I've said just about everything that I can say on this topic, but let me add one more thing: People poo-poo and deride the smoker, for being either an addict, or a jerk. For people to cling to their hypochondria and paranoia, to the point of advocating totalitarianism, however, is every bit as fucked up as what the smoker does. Period.

I was going to let this pass, because I didn't believe that people really sucked THAT BAD, but after reading NUMEROUS posts on DU about how some "poor-mes" are "allergic" to cigarette smoke, and experiencing a situation, the other day, while passing some pale, sickly looking woman WHO WASN'T WITHIN THREE FEET OF ME do the "cough cough" and sheild her face from my cigarette, I ain't going to let it rest. Let me say, first.

NO ONE IS ALLERCIG TO CIGARETTE SMOKE. IT IS NOT AN ALLERGEN.

Second, as I posted, in another thread:

One of my best friends is a "body talk" expert, which is another way of saying, "you pay me, and I will sell you a hunk of flaming shit on a stick." She sees dozens of clients every week with "allergies" and "asthma" and fybromy-gonads, and any other auto-baloney disease that the pharmaceutical companies and doctors can cook up, for a buck. You know how she "cures" them? By making them hold an egg, or a piece of wheat and tapping them repeatedly on the head and chest. Some people, who live in the real world, call these diseases "all in your paranoia hypochondria addled brains." I submit that anywhere from 60-70 percent of those who complain about smoke flairing up their little nose hairs, need to hold an egg and be subjected to some raps on the noodle. Maybe a walk in the park, and some good sex. Maybe, a cigarette. At least smokers are willing to take some creeping, grody tumor for their particular pleasure -- attention-getting Baron Munchausens don't really have to suffer much, for the attention.

I stand by that, and wanted to add that to this thread. The ONLY issue is WHETHER OR NOT ETS CAUSES CANCER, and the jury is still out on that one. THE ONLY POSSIBLE LEGAL STANDING for any of these cigarette bans to have Constitutionality is because it exposes employees to ETS. Your choice to see a band, or go to a restaurant, or to have to climb into a detoxification generator after you pass by a smoker, is YOUR FUCKING PROBLEM.

I'm cool with all public buildings being smoke-free. I'm cool with all restaurants being non-smoking, except for those who have the high-end HVAC systems. I am NOT COOL, however, with the nannies, the hypochondriacs, the babies, the whiners who want to use the state to take smoking out of bars, cigar shops and lounges. Not cool, at all.

Time for some sanity and some compromise, instead of all this banning shit. Ban this, ban that -- I'm going to try to ban everything that makes me uncomfortable, or I can imagine causes me harm. I'm going to start with cats, lap afghans, doilies, humidifiers, hot water bottles, plastic furniture covers, websites chronicalling auto-immune disorders, those little things that you can put all your pills for the week in, and health insurance for hypochondriacs.
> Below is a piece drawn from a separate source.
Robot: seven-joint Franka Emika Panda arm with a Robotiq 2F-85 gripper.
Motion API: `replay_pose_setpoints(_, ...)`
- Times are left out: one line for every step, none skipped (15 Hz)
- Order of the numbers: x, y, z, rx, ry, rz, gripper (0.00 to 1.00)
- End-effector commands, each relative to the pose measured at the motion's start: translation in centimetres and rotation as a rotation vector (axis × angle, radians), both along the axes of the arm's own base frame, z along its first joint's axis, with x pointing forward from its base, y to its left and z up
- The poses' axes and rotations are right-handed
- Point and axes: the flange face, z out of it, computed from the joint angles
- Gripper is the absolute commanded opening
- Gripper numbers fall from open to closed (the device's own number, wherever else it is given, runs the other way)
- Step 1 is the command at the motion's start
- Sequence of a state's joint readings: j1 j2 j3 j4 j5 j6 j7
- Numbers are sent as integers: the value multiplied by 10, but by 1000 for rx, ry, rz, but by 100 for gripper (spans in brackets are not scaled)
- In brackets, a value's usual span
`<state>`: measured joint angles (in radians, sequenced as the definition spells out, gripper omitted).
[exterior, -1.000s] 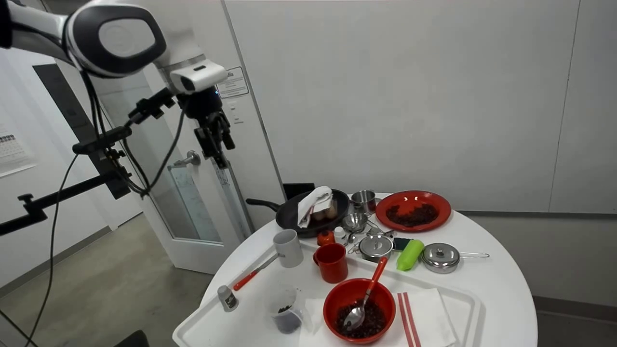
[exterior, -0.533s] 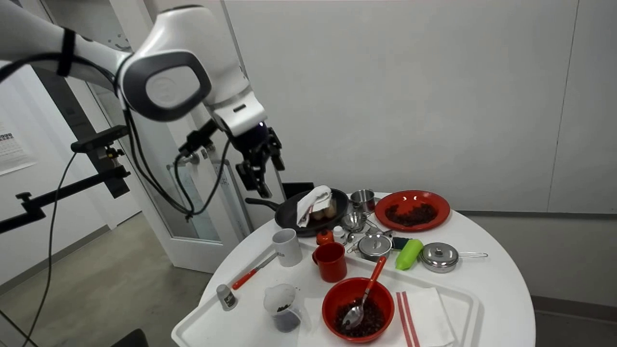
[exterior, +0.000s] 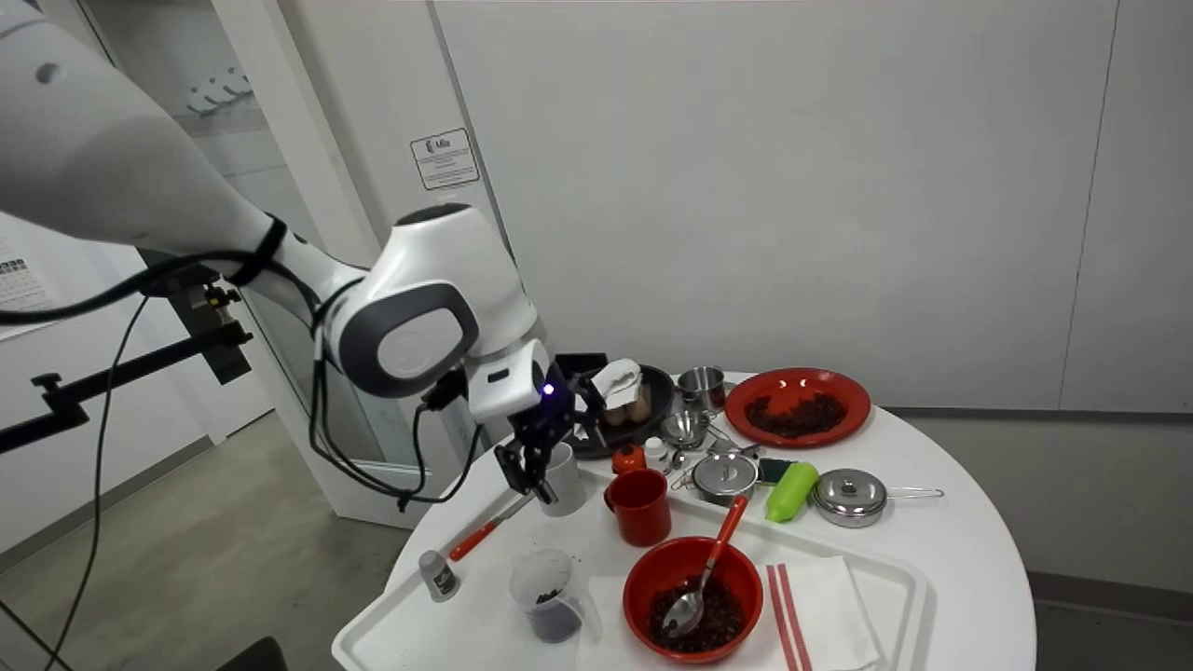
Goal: Pick up the jar and pour some of its contents in the bowl
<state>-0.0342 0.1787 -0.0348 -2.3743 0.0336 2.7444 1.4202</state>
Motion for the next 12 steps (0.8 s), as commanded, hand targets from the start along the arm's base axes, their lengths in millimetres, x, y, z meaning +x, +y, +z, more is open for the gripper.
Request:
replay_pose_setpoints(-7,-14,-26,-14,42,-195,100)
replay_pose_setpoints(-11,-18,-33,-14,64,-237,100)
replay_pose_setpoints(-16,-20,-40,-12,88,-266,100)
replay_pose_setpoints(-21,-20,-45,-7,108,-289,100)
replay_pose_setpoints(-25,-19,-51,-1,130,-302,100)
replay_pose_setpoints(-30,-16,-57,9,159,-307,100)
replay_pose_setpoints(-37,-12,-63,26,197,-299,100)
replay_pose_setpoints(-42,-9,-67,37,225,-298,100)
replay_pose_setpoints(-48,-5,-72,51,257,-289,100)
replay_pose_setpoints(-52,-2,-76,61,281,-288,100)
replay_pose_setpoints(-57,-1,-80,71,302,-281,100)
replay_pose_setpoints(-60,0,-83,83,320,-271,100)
Printer Friendly | Permalink |  | Top
 
HEyHEY Donating Member (1000+ posts) Send PM | Profile | Ignore Mon Jan-09-06 04:52 PM
Response to Original message
335. Lay off the beef industry you bastard!~
Printer Friendly | Permalink |  | Top
 
MikeNY Donating Member (242 posts) Send PM | Profile | Ignore Mon Jan-09-06 05:18 PM
Response to Original message
341. Its wrong to single out a group of people
Edited on Mon Jan-09-06 05:19 PM by MikeNY
I am against the nanny state. Adults are responsible individuals. Smoking is a chemical addiction and there are many ways to get help. Most people in this country are aware of the risks. The government should not tax an industry into bankruptcy. If they do not want people to smoke, they should outright make it illegal. We would see how constitutional that would be, and how long that law would hold to judicial scrutiny.

The problem is, the government can’t ban smoking outright. Even the non-smokers would concede that is outside of their jurisdiction. But we know one thing the government can do and does quite well, and that is tax the sh*t out of people. (Let us not even talk about how the income tax was supposed to be temporary and has led to the unprecedented expansion of government powers and abuse).

In New York State, Pataki has a plan to raise the cigarette tax an additional $1.50. In New York City, there is already a $1.50 city tax, so the price of cigarettes will now exceed $10 a pack. This is not going to eliminate smoking. People will continue to buy their cigarettes mail-order, across state lines, whatever… Did Republicans stop supporting Big Tobacco after they stopped lining their pockets with campaign contributions? Probably.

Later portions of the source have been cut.